ENTRIES SHOWN:
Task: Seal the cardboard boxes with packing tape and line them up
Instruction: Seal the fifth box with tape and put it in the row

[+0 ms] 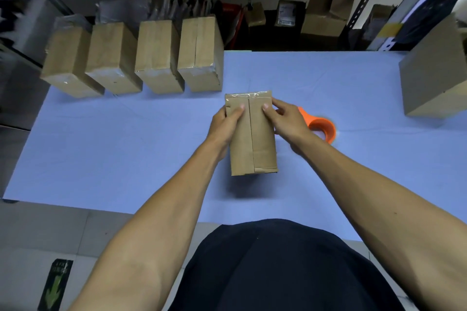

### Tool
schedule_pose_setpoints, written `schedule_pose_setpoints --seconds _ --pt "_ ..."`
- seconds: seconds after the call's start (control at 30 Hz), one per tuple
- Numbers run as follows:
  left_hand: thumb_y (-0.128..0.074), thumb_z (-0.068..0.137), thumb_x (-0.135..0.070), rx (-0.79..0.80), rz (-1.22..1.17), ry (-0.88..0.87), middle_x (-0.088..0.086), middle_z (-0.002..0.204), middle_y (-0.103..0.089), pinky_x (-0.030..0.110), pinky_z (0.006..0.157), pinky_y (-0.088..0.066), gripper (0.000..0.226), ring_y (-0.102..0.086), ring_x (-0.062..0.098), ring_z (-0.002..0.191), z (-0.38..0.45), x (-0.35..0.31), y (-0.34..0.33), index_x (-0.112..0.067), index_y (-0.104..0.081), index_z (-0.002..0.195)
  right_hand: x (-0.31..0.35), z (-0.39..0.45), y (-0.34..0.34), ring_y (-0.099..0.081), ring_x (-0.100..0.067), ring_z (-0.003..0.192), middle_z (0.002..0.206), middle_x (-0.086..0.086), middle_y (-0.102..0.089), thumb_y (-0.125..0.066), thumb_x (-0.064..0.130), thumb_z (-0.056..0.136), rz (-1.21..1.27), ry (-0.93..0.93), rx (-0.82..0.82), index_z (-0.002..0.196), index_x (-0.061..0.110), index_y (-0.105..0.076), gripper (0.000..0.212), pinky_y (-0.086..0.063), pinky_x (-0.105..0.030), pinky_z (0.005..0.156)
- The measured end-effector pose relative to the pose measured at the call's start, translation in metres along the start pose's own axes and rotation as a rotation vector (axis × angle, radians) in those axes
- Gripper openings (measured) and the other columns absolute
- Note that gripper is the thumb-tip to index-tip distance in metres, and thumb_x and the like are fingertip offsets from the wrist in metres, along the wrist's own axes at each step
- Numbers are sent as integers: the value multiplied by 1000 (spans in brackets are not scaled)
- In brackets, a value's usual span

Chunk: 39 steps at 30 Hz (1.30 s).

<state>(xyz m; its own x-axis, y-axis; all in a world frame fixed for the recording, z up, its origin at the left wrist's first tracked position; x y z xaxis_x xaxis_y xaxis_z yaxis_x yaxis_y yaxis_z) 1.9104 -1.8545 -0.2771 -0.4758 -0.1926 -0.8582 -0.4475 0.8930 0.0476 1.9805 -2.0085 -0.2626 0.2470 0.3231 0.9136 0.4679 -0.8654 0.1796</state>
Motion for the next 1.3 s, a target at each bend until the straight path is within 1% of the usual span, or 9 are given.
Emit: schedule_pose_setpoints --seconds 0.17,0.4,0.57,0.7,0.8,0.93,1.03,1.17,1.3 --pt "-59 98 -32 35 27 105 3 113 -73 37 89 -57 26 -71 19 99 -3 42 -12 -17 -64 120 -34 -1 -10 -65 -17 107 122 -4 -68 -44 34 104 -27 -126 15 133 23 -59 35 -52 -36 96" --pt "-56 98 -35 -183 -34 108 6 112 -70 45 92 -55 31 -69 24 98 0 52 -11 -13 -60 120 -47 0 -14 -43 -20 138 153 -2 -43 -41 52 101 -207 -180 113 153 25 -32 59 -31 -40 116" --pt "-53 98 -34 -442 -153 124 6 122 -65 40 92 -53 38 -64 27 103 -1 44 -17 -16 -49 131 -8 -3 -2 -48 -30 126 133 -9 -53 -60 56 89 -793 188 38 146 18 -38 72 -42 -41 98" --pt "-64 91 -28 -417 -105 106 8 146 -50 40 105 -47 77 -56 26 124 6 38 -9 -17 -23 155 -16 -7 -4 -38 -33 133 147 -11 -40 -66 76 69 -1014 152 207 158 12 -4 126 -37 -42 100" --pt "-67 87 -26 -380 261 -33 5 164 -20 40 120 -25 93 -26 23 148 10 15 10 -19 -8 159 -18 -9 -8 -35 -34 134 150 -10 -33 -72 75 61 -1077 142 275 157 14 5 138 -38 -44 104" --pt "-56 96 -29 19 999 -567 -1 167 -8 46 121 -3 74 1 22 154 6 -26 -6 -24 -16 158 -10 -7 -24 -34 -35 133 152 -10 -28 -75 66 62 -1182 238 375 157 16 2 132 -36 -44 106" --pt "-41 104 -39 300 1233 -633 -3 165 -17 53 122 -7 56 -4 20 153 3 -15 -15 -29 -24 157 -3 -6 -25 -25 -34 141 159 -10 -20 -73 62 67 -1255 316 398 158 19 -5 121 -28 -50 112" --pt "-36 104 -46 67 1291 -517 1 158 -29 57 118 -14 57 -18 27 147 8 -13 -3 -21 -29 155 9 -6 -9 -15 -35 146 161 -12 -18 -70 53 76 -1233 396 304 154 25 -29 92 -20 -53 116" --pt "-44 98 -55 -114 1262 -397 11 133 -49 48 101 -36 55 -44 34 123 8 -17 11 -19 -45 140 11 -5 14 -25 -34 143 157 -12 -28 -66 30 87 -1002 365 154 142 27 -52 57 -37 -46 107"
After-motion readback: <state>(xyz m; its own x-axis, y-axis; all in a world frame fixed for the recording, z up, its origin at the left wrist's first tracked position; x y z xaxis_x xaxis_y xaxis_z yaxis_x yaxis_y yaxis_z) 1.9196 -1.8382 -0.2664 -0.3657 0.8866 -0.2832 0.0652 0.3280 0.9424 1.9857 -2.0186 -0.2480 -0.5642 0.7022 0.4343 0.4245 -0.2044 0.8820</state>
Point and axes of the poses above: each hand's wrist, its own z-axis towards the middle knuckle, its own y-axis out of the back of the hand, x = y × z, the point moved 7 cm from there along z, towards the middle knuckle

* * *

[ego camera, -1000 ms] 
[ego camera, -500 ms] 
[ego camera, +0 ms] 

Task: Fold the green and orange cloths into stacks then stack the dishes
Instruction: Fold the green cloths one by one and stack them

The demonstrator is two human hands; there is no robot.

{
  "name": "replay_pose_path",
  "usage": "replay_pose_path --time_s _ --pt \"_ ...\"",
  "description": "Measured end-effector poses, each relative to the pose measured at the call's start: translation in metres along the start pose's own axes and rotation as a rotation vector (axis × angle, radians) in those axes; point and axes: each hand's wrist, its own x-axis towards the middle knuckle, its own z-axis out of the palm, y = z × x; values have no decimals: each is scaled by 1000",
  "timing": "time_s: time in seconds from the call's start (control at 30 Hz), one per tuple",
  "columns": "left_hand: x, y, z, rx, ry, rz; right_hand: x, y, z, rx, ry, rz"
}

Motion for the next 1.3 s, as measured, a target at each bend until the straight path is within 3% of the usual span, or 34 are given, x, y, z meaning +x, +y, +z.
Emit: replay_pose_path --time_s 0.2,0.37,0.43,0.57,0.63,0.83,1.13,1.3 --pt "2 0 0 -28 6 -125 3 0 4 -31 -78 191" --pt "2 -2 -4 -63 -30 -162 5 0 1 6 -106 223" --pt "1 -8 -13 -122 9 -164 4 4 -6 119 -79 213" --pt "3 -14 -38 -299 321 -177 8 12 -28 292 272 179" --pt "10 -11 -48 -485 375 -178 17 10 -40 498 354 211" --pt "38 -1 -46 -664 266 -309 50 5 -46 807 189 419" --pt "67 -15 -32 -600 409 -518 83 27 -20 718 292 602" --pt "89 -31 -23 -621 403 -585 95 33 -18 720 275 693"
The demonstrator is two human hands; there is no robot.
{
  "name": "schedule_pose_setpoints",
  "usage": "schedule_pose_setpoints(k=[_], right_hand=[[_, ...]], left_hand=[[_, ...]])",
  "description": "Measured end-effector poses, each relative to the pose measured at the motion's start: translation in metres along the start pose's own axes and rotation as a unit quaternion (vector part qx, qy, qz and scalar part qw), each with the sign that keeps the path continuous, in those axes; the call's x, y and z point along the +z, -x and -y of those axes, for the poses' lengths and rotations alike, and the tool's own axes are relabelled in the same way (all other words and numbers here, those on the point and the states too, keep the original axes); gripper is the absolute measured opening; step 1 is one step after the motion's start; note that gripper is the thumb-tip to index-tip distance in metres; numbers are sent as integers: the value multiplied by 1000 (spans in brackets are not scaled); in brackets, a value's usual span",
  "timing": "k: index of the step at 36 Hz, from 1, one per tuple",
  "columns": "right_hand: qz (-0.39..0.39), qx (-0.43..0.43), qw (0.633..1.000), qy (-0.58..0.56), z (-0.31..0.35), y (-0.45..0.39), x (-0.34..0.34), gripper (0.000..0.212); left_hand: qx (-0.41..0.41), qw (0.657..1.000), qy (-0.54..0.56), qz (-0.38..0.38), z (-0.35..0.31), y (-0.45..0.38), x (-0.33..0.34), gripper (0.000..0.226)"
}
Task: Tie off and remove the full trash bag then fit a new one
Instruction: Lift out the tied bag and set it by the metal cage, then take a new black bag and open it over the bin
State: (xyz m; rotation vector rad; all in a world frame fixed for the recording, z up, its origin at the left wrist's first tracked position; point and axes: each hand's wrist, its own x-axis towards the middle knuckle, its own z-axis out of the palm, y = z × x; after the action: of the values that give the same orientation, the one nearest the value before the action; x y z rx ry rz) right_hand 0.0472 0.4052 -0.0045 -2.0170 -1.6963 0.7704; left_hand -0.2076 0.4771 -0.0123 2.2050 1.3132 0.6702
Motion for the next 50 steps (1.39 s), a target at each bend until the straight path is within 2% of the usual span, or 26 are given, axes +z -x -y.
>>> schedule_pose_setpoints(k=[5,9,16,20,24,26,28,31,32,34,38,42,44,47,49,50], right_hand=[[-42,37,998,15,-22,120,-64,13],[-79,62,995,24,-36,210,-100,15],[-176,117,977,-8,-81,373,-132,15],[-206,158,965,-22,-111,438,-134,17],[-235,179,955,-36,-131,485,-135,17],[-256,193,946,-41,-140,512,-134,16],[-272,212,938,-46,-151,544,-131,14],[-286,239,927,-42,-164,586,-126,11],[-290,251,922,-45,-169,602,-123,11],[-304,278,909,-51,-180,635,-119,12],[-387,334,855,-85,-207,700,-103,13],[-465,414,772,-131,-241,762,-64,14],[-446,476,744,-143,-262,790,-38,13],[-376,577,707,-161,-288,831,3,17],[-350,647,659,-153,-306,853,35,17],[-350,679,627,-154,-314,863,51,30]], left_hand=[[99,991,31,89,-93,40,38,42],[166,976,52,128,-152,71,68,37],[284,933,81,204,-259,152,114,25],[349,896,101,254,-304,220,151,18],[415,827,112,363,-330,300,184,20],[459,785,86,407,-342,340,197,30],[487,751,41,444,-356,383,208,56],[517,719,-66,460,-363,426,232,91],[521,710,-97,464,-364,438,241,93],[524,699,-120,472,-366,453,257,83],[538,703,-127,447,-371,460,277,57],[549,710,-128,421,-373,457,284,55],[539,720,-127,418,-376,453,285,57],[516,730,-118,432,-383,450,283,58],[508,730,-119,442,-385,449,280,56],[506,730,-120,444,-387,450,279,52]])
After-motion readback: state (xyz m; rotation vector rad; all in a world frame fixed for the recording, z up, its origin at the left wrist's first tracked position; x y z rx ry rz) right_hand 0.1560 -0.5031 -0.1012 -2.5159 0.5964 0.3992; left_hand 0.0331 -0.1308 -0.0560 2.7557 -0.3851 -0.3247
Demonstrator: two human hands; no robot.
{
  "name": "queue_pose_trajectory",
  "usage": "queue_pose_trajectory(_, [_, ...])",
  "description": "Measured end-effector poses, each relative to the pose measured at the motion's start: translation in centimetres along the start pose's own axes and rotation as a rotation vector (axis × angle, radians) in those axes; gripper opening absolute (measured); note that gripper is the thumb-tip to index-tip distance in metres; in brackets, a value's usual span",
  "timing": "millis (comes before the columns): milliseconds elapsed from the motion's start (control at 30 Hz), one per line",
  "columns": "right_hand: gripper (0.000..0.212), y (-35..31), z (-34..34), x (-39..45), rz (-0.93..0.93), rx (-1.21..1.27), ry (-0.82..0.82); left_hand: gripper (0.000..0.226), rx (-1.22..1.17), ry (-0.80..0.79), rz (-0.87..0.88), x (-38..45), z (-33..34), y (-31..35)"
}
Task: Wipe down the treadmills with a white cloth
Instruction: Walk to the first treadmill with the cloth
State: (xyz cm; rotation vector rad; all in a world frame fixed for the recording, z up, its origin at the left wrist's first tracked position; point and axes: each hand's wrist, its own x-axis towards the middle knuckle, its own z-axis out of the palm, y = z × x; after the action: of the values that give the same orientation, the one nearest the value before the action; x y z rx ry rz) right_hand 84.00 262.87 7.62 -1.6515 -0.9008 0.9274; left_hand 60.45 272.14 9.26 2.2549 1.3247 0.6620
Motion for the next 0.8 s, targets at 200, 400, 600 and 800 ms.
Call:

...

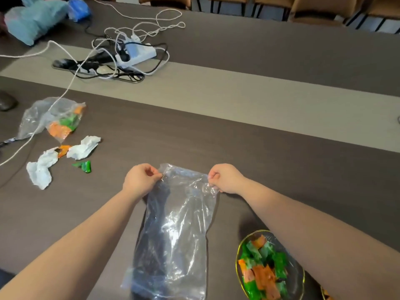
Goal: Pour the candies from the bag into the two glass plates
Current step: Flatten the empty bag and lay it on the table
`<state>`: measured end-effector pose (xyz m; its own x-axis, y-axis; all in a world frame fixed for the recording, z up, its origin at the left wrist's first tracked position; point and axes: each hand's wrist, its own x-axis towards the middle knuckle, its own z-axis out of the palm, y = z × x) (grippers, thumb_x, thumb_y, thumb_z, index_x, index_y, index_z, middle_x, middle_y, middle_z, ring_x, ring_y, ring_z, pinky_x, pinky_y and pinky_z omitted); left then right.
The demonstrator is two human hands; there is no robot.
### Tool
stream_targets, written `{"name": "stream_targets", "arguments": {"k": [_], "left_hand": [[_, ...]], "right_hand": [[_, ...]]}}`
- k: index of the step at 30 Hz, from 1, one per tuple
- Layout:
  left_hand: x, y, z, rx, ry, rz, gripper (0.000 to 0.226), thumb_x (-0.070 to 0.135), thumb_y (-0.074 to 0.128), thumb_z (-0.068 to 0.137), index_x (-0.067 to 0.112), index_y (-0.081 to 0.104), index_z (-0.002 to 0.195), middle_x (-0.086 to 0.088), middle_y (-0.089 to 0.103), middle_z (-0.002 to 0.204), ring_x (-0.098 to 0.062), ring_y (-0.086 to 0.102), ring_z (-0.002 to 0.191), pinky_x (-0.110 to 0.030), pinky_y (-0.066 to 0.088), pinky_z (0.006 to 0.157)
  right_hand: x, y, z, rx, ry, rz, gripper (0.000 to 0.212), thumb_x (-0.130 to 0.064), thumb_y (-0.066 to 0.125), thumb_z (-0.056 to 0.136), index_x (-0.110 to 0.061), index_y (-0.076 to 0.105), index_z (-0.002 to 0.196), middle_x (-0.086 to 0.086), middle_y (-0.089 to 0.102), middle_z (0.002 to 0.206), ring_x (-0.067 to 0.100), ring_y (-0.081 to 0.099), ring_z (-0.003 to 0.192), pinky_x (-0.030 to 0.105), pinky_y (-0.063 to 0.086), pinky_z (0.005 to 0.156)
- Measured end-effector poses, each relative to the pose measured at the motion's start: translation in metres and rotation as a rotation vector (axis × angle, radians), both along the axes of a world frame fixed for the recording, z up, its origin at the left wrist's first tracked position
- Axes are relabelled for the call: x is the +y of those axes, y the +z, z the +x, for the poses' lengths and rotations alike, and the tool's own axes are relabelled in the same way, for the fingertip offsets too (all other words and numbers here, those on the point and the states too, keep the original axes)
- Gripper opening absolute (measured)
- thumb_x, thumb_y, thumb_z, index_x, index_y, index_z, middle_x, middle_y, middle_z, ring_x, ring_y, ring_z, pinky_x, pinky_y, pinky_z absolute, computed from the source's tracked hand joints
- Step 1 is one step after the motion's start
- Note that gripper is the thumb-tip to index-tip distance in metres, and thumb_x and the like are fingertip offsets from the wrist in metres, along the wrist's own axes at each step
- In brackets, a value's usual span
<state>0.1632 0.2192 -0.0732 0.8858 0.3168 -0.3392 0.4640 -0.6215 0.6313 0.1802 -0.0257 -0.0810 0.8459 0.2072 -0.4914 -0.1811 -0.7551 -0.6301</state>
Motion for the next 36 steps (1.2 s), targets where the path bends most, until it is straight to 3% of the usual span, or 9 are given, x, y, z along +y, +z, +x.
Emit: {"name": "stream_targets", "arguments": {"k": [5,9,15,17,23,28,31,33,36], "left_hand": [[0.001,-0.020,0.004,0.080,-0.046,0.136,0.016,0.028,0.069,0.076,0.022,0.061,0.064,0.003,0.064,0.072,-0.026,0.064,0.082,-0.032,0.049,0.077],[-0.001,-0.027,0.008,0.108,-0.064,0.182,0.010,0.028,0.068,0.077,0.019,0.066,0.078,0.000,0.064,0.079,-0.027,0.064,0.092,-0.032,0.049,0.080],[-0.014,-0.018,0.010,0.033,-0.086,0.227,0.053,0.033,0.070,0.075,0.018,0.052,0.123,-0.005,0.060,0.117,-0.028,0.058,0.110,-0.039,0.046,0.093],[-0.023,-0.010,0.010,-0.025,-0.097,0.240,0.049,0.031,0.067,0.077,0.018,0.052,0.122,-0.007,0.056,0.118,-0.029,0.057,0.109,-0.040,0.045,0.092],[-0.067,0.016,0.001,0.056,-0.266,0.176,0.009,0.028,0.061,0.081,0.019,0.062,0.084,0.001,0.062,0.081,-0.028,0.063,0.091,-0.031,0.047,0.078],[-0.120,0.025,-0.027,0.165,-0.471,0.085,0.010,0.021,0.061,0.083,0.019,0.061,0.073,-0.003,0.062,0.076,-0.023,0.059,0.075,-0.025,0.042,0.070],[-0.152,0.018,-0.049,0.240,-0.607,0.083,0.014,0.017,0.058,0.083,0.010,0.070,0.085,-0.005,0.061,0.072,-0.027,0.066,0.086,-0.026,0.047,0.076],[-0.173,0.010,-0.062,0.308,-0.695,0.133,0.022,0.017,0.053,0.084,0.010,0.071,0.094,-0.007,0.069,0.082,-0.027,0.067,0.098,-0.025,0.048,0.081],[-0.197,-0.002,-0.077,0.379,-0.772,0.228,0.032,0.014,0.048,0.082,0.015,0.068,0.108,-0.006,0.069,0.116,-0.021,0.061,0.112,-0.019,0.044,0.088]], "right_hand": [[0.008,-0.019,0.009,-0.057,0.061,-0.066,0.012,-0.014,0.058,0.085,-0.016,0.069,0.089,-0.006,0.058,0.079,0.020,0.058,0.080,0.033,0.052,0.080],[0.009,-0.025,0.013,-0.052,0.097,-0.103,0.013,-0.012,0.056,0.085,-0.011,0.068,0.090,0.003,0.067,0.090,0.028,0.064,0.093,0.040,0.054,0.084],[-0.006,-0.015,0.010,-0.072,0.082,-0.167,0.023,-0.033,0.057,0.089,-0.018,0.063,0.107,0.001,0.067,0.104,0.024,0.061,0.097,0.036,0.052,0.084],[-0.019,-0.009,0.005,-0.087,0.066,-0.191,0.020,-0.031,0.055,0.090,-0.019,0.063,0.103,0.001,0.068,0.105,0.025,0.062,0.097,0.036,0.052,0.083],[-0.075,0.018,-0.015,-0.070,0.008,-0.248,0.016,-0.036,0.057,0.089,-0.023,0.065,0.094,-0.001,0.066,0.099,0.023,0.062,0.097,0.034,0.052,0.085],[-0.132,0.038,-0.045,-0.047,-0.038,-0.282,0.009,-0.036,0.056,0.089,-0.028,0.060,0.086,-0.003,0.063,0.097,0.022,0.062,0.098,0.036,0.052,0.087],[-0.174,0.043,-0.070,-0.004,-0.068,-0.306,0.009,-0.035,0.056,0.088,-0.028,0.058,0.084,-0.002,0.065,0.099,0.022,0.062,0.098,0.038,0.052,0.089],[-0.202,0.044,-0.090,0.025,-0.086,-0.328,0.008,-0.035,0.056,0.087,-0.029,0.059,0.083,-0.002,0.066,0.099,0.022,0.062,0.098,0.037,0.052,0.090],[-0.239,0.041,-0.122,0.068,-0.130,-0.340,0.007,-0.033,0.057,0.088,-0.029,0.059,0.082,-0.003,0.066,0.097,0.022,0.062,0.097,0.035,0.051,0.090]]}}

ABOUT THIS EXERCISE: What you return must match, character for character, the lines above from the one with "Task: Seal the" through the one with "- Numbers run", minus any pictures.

ANSWER TO THE PROBLEM:
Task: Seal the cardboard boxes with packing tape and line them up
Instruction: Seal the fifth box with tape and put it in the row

[+0 ms] 

### Tool
schedule_pose_setpoints, written `schedule_pose_setpoints --seconds _ --pt "_ ..."`
- seconds: seconds after the call's start (control at 30 Hz), one per tuple
- Numbers run as follows:

Nothing more belongs to the answer.